Я поняла, почему бабушка и хранительница навестили нас утром, когда вошла в свою комнату, а на меня бросился большущий, пушистый кот с громким криком:

— Элька!

Ё-мое, да это же Крыс. Его противный голос я ни с каким другим не спутаю.

— Крыс?! Ты шкурку сменил?

— Так, как ты захотела, так и сменил.

— Я захотела? — удивилась я.

— Ага, — хмыкнул Крыс и пристроился на моих коленках. — Недели две назад, я преспокойненько жевал сыр в банке, а потом бух! И я кот. Теперь от сыра воротит, зато странно привлекают бывшие сородичи по дому.

— По какому дому?

— Так по этому. Я их знаешь как построил. А теперь вот сожрать тянет. Шкурка так себе, конечно, но куда лучше, чем быть крысой или рыбой. Теперь я и ответить могу. Рожу всяким обзывателям так расцарапаю, мало не покажется.

— Крыс, я так скучала.

— И я, — признался хвостатый и обнял меня своими порядком выросшими лапами, прямо как человек. — Но, ты это… у меня больше не забалуешь. Второго обучения в том дурдоме я не переживу.

— И не говори, — откликнулась в ответ и поведала своему ушастому обо всем, что без него тут происходило.

Крыс порадовался сданному экзамену, нахмурился, когда рассказала о Дирееве, а вот о Егоре упоминать не стала. Боюсь, что ему вся эта история не понравится. И, теперь он не хуже Агнессы может мне жизнь подпортить. Если прежнего Крыса можно было в банку посадить, хрен выберется, а Агнессу в ванне запереть, то Крыс — кот, замучает всех. В том, что он по-прежнему голосистый я успела убедиться при приветствии. Да и когти эти оптимизма не внушают.

А вечером Диреев принес мне досье. И открыв его, я поняла, что Егора подставили. На самой первой странице была фотография.

Девушка, слегка прикрытая простыней. Она лежала на животе, лицо повернуто в бок, глаз почти не видно. Светлые волосы рассыпаны по подушке. И знакомая татуировка на руке, которая сейчас не светилась, превратившись в обычную синюю краску. И номер. А рядом их совместная фотография с какой-то вечеринки. И тот же слегка презрительный взгляд. Я бросилась к Дирееву. Не застала его в комнате, тогда решила найти бабушку, но и ее в комнате не оказалось. Зато оба обнаружились внизу.

— Вот вы где. Нам надо поговорить.

Я рассказала им все. От и до. Как увидела свое свечение в зеркале, но у убитой его не было, как мы встретились в туалете, и эта психованная девица копировала меня. Но главное, татуировка пачкалась. Что совершенно невозможно, если ты истинная искра. Я проверяла на Эспе, на Омаре. Но они, казалось, не слышали меня.

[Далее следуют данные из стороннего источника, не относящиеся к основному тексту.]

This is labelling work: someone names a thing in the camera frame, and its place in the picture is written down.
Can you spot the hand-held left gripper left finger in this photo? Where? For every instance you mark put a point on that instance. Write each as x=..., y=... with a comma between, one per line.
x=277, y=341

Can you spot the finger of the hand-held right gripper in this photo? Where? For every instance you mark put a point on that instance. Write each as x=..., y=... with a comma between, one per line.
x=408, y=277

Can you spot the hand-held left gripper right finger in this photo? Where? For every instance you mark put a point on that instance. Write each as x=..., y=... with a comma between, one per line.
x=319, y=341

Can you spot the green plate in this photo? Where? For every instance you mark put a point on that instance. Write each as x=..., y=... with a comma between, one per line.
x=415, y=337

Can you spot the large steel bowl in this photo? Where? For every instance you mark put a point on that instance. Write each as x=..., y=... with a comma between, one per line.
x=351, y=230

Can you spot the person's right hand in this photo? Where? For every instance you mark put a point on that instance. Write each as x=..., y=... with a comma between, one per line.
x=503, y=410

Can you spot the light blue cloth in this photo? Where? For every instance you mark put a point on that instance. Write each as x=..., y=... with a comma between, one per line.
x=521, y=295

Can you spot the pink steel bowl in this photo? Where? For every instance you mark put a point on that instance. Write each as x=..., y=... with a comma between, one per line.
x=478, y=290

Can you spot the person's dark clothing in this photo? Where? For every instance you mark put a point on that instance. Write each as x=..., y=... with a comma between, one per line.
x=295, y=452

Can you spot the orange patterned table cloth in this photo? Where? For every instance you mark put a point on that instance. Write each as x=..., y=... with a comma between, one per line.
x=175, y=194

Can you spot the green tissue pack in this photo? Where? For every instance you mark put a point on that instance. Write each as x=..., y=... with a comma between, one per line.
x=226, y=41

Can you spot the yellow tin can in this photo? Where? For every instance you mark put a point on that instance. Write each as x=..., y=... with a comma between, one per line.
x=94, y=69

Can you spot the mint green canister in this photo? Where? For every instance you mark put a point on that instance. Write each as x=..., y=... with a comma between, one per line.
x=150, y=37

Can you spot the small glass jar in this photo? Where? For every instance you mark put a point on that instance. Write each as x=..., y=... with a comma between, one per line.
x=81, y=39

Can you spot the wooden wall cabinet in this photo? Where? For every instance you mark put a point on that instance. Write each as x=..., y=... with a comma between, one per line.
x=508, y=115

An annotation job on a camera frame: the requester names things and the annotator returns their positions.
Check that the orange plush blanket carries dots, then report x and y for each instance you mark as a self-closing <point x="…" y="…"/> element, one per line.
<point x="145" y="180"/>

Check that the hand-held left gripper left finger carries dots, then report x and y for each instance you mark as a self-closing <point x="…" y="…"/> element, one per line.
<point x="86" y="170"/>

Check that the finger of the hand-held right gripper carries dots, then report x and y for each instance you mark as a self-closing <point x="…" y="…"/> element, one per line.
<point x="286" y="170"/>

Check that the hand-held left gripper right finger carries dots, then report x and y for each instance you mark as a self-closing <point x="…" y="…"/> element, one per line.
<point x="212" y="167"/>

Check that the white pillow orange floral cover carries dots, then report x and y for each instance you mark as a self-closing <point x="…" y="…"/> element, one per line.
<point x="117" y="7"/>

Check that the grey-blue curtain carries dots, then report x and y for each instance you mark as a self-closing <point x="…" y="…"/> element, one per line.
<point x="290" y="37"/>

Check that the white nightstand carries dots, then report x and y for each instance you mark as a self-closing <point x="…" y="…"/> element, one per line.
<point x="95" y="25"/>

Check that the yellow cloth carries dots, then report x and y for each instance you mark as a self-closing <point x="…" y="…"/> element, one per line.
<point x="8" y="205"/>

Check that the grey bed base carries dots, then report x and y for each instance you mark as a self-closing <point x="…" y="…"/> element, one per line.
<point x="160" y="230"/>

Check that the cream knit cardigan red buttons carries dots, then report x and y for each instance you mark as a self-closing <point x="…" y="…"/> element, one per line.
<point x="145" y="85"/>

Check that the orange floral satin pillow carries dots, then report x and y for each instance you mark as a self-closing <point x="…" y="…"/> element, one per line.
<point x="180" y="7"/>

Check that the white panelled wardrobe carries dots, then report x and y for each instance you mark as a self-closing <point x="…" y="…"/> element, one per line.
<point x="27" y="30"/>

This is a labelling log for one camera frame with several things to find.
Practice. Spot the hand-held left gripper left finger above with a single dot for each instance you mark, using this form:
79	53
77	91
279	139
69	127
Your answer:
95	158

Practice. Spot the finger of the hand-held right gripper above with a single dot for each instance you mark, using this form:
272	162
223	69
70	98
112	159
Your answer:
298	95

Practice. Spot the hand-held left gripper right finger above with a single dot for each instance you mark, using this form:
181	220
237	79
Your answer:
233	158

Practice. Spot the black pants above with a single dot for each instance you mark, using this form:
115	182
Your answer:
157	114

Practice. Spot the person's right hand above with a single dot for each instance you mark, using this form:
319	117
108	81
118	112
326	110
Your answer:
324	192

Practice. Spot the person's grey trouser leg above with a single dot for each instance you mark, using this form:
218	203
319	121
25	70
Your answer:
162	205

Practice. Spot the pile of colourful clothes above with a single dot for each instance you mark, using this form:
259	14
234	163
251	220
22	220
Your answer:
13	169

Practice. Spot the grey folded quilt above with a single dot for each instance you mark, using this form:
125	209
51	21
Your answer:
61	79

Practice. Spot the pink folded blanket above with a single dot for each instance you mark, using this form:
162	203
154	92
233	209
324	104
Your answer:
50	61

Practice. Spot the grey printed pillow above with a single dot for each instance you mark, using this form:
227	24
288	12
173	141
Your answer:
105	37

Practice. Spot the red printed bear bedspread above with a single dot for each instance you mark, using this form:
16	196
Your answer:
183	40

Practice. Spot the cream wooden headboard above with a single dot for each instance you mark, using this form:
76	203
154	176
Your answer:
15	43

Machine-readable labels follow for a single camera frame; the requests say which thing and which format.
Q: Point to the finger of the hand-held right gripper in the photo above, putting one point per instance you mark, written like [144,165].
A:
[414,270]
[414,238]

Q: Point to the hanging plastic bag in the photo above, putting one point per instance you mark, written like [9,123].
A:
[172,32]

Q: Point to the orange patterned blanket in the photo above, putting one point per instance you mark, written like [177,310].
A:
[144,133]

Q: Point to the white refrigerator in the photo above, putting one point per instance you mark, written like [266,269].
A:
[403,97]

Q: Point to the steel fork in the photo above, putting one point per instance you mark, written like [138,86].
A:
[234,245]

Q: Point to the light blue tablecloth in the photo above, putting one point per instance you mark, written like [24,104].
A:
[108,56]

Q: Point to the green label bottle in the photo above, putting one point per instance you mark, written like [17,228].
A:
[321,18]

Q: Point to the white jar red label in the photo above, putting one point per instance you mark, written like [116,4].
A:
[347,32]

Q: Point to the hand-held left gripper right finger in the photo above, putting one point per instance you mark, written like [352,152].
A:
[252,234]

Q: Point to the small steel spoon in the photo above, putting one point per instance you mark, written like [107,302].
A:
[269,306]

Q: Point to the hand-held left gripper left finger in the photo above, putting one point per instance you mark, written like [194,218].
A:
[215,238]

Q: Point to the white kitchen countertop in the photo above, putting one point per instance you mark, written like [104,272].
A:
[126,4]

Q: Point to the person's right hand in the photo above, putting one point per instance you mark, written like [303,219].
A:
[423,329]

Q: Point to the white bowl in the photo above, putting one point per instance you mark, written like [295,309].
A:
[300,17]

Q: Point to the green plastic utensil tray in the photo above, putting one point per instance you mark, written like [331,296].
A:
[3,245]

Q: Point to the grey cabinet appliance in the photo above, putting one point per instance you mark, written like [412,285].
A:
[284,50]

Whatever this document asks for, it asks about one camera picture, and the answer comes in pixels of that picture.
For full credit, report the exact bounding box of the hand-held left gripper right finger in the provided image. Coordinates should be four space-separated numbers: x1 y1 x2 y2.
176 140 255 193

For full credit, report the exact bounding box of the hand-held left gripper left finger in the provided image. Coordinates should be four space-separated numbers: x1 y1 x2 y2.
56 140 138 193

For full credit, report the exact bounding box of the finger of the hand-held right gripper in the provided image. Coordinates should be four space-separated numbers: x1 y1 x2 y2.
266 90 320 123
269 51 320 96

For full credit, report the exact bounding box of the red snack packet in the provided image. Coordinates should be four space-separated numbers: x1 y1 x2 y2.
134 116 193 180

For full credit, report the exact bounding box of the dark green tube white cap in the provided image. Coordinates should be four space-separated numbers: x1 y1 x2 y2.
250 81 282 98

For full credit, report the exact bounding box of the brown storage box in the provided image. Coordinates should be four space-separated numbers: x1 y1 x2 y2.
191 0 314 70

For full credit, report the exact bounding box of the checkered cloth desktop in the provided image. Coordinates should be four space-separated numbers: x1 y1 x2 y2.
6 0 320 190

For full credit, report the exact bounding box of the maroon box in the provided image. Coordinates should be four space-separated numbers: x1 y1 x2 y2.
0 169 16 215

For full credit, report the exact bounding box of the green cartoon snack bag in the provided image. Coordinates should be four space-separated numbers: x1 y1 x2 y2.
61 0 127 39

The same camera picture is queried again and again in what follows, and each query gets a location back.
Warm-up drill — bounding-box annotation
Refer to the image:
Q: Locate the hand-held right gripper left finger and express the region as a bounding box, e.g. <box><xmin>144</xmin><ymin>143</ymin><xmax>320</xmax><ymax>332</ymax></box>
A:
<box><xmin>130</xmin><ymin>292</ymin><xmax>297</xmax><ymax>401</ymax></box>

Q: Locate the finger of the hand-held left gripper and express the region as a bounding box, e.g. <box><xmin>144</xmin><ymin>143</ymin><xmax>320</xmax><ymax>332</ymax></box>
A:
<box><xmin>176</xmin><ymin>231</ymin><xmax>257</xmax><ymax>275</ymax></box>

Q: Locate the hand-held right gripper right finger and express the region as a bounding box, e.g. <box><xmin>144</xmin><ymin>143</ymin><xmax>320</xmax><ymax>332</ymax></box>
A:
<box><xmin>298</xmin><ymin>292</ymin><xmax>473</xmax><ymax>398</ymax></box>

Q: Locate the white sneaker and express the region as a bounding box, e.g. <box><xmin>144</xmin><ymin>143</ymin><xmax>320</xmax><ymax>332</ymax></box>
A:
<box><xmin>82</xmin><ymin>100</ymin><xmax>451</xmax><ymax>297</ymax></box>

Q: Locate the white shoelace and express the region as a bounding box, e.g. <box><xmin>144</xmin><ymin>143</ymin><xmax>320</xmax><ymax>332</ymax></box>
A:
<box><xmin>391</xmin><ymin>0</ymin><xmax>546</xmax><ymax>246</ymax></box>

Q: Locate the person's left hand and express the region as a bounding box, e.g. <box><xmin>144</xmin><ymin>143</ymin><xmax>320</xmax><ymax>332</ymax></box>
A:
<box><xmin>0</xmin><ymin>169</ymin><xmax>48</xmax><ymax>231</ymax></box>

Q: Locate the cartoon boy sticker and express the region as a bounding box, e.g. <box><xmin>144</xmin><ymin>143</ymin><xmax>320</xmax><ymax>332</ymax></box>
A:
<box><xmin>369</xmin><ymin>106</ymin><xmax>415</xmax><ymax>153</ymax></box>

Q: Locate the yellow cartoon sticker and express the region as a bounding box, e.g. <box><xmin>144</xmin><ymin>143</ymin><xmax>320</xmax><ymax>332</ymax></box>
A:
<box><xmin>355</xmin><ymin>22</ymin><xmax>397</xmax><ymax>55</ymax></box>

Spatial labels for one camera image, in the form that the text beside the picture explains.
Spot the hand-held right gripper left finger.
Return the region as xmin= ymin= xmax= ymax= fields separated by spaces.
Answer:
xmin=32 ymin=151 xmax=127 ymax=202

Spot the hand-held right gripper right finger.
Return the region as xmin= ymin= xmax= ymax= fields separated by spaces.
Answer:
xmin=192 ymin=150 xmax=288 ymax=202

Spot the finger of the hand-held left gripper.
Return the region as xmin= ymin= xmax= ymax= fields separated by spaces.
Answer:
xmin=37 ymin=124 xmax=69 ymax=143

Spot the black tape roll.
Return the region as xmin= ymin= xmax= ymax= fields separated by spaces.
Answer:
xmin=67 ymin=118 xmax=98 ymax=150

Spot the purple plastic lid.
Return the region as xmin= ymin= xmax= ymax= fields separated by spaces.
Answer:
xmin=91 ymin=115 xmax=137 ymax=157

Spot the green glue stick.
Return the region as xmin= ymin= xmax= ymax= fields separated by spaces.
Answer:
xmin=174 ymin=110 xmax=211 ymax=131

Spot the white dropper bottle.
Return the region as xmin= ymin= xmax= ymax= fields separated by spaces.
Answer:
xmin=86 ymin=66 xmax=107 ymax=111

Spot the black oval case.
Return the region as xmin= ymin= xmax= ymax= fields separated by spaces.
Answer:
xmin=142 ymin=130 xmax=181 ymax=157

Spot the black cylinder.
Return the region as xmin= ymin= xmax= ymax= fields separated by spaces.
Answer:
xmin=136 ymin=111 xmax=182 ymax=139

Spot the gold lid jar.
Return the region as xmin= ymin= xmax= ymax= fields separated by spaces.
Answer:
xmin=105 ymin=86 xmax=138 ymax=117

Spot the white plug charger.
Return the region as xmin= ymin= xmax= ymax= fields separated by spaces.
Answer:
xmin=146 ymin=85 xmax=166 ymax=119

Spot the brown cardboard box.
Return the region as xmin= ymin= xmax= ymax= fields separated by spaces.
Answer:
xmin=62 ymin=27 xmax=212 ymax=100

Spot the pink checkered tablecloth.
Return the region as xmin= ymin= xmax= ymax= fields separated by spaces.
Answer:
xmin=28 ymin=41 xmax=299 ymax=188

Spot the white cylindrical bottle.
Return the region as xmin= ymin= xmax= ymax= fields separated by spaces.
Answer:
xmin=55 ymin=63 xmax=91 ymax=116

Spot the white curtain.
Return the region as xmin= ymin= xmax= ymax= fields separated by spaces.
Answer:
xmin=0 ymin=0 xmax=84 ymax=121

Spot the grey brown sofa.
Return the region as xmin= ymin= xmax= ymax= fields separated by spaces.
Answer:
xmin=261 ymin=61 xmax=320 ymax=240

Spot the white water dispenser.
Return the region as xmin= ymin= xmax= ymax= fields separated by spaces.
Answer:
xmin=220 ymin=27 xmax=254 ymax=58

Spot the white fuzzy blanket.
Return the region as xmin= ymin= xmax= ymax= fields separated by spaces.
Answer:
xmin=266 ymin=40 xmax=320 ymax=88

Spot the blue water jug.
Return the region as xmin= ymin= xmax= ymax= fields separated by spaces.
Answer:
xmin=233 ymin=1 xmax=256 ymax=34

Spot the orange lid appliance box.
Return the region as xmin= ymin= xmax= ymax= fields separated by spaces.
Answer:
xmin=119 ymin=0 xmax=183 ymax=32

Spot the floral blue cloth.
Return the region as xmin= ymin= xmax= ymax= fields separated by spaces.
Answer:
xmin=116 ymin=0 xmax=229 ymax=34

— Милая, послушай, в инквизиции не дураки сидят, понимаешь? Они все проверили. Они были в его номере одни. Никто посторонний туда не входил и не выходил. В отеле везде камеры. И записи никто не менял.

— Я не говорю, что убил не он, я говорю, что она не искра. А значит, никакой смертной казни быть не может.

— Эля, это недоказуемо.

— Я расскажу на любом суде, что встречалась с ней, что и как она делала.

— И любой суд докажет, что ты говоришь это, чтобы спасти бывшего.

— А разве это отменяет то, что я не лгу? Бабуль, ну, пожалуйста. Сделай что-нибудь. Останови все это безумие. Пусть они проведут еще одно исследование.

— Это невозможно, Эля.

— Да почему нет?

— Потому что тело девушки уже кремировано.

— Как удобно, — хмыкнула я. — Хорошо, а номер? Номер на ее руке?

— Этот номер зарегистрирован в инквизиции. Она была искрой. У нее был даже свой хранитель.

Вот так. Каждый мой довод разбивался об их аргументы. Что бы я не говорила, что бы не пыталась доказать, везде встречалась с глухой стеной отказа. И вдруг поняла.

— Тебе все равно. На руку даже. Вам обоим.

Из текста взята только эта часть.